→ Activity:
Produce word for word the lines of the data below running from the one that has "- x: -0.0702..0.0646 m" to the one that has "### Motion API", inclusive, and no others.

########

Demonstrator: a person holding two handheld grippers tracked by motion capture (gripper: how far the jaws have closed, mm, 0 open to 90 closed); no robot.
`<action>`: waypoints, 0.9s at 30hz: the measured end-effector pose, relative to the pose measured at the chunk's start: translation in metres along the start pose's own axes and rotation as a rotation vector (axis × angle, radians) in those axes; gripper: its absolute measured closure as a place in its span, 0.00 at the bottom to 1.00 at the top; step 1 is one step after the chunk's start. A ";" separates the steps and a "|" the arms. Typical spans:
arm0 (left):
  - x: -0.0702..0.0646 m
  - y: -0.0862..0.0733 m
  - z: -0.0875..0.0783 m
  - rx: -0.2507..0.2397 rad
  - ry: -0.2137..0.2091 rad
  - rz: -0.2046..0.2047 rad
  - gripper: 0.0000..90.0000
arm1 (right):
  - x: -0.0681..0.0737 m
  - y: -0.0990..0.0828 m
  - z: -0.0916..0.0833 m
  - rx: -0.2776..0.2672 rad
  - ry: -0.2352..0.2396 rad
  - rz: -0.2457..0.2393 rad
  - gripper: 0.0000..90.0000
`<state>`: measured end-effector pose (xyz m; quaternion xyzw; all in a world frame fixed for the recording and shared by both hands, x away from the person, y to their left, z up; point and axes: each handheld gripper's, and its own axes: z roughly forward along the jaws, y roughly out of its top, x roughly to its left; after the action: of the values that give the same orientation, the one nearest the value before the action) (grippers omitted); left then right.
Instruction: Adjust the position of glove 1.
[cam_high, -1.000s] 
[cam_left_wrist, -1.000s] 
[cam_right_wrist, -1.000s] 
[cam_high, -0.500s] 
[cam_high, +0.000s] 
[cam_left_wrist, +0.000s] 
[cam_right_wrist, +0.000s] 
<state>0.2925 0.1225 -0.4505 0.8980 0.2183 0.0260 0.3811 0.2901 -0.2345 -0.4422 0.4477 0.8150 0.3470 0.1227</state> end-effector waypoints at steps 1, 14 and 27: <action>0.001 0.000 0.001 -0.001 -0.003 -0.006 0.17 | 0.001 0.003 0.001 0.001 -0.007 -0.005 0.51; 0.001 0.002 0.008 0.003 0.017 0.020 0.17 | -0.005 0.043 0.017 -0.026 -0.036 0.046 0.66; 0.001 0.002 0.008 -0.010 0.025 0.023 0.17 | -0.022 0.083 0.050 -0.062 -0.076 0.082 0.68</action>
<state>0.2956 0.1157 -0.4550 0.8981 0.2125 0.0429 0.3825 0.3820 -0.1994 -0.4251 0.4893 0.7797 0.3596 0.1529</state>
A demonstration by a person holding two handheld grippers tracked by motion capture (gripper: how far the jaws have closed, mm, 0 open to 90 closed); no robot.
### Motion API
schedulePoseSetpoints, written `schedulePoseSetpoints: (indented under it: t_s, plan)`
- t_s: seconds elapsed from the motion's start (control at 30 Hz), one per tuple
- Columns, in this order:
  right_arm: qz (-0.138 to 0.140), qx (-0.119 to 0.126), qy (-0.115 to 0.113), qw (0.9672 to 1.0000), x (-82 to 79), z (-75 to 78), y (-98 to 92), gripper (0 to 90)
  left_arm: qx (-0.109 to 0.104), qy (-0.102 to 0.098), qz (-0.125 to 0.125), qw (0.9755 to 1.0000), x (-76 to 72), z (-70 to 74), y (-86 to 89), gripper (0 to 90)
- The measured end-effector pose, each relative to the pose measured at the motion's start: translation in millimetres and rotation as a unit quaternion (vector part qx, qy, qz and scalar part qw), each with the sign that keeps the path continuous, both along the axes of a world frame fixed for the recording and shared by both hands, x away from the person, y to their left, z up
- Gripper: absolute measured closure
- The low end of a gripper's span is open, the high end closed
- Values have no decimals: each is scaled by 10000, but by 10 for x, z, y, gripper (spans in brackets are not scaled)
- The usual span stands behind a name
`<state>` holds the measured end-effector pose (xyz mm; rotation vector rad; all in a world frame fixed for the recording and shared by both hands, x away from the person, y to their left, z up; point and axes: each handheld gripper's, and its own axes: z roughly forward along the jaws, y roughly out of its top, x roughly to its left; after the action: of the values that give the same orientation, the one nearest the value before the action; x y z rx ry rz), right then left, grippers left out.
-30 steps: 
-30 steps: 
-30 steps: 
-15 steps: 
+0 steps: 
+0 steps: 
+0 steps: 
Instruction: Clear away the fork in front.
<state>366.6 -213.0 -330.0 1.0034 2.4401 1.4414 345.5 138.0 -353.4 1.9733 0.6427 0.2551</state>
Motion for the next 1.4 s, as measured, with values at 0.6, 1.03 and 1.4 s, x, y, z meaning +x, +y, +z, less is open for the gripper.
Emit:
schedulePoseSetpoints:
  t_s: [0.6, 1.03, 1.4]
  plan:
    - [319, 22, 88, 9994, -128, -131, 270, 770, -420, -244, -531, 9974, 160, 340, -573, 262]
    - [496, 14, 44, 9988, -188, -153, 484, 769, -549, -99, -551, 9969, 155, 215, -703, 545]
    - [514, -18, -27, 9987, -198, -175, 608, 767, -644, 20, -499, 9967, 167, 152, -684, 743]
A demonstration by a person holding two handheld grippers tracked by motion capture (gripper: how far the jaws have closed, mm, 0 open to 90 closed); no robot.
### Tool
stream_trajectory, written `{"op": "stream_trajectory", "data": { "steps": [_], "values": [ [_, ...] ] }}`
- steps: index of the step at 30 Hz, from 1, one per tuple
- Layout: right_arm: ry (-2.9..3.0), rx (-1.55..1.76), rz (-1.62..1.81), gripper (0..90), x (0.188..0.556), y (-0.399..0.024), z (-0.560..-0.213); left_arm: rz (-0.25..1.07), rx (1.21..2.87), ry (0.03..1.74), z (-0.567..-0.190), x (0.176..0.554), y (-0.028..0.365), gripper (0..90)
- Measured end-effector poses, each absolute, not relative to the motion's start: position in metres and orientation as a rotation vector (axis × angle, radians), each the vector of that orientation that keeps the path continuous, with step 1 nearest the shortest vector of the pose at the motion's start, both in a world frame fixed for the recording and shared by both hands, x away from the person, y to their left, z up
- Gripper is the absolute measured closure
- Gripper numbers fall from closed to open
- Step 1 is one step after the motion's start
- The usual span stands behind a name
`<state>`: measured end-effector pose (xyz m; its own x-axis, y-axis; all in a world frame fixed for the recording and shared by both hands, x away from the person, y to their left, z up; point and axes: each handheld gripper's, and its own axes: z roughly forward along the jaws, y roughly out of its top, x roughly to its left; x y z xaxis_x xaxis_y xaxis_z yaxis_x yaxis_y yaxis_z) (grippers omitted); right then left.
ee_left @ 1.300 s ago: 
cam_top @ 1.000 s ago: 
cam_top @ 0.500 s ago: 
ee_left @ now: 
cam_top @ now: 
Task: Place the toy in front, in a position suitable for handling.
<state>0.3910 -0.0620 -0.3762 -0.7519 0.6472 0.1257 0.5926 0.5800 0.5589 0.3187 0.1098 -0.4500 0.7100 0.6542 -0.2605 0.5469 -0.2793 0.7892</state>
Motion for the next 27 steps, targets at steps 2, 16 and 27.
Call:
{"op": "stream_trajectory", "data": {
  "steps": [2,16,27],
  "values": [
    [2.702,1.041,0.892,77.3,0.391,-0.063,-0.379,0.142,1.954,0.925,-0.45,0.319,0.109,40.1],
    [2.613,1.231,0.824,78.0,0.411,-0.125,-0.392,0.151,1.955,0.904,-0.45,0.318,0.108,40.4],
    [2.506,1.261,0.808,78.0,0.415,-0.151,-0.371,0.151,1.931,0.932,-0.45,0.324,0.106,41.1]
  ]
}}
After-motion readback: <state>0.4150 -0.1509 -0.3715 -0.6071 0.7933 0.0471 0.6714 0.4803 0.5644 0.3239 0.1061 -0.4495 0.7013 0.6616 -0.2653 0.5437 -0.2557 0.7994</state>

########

→ Response:
  - x: -0.0702..0.0646 m
  - y: -0.0862..0.0733 m
  - z: -0.0875..0.0783 m
  - rx: -0.2507..0.2397 rad
  - ry: -0.2137..0.2091 rad
  - rz: -0.2046..0.2047 rad
  - gripper: 0.0000..90.0000
arm1 (right):
  - x: -0.0681..0.0737 m
  - y: -0.0990..0.0828 m
  - z: -0.0916..0.0833 m
  - rx: -0.2776..0.2672 rad
  - ry: -0.2352..0.2396 rad
  - rz: -0.2457..0.2393 rad
  - gripper: 0.0000..90.0000
`<state>`: measured end-effector pose (xyz m; quaternion xyzw; all in a world frame fixed for the recording and shared by both hands, x away from the person, y to their left, z up; point and axes: each handheld gripper's, and its own axes: z roughly forward along the jaws, y roughly out of its top, x roughly to its left; after the action: of the values that give the same orientation, the one nearest the value before the action) (grippers omitted); left then right.
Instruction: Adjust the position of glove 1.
[cam_high, -1.000s] 
[cam_left_wrist, -1.000s] 
[cam_right_wrist, -1.000s] 
[cam_high, -0.500s] 
[cam_high, +0.000s] 
[cam_left_wrist, +0.000s] 
[cam_right_wrist, +0.000s] 
<state>0.2925 0.1225 -0.4505 0.8980 0.2183 0.0260 0.3811 0.2901 -0.2345 -0.4422 0.4477 0.8150 0.3470 0.1227</state> end-effector waypoints at steps 1, 14 and 27: <action>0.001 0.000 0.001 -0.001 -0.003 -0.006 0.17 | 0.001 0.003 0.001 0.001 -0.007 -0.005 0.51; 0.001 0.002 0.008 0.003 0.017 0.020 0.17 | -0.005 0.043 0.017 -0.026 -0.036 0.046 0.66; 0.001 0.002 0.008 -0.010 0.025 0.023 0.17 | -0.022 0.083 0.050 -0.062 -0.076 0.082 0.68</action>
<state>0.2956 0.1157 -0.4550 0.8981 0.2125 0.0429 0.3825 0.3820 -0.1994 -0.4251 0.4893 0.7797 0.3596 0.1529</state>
A demonstration by a person holding two handheld grippers tracked by motion capture (gripper: how far the jaws have closed, mm, 0 open to 90 closed); no robot.
### Motion API

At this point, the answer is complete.